Return exactly the span of lines in the following data that opens with the line containing "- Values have" and closes with the line containing "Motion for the". Include nothing else.

# # # # #

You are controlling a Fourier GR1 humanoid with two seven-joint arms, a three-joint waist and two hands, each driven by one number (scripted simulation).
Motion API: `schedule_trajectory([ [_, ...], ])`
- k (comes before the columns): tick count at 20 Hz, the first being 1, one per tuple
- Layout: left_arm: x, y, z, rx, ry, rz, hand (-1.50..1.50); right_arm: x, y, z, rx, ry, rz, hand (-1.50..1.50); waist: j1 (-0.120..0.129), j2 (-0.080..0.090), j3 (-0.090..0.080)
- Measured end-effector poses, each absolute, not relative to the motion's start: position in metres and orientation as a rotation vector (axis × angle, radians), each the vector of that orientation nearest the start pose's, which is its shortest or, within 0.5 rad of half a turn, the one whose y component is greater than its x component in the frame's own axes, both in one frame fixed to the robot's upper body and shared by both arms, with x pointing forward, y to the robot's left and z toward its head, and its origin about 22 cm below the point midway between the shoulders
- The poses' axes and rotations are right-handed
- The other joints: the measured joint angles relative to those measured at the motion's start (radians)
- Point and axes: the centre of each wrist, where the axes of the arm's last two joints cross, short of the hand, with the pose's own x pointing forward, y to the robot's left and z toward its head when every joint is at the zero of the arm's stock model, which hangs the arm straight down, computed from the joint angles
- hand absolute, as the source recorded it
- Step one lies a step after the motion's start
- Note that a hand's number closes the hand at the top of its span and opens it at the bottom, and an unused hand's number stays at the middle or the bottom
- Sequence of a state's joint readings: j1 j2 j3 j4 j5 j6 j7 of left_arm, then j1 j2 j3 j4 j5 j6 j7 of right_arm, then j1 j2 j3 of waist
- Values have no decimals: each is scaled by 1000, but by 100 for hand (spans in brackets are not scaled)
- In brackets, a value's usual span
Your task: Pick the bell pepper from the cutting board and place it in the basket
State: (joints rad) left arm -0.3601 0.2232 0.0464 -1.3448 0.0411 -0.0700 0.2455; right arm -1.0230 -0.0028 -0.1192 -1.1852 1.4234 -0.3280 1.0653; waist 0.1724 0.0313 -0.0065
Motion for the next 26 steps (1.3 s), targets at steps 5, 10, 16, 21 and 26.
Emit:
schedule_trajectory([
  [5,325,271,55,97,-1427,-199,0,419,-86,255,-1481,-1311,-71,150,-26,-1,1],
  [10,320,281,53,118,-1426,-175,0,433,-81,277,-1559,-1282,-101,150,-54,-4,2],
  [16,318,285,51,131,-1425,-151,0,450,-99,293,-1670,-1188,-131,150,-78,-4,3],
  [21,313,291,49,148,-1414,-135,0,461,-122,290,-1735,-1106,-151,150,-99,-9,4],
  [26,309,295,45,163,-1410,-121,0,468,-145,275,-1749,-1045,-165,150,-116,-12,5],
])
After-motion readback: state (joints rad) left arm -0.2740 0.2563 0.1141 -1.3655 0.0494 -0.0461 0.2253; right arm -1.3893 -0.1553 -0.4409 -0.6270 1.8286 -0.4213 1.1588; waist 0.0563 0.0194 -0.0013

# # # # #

▶ _YOUR SOLUTION_
- Values have no decimals: each is scaled by 1000, but by 100 for hand (spans in brackets are not scaled)
- In brackets, a value's usual span
Your task: Pick the bell pepper from the cutting board and place it in the basket
State: (joints rad) left arm -0.3601 0.2232 0.0464 -1.3448 0.0411 -0.0700 0.2455; right arm -1.0230 -0.0028 -0.1192 -1.1852 1.4234 -0.3280 1.0653; waist 0.1724 0.0313 -0.0065
Motion for the next 26 steps (1.3 s), targets at steps 5, 10, 16, 21 and 26.

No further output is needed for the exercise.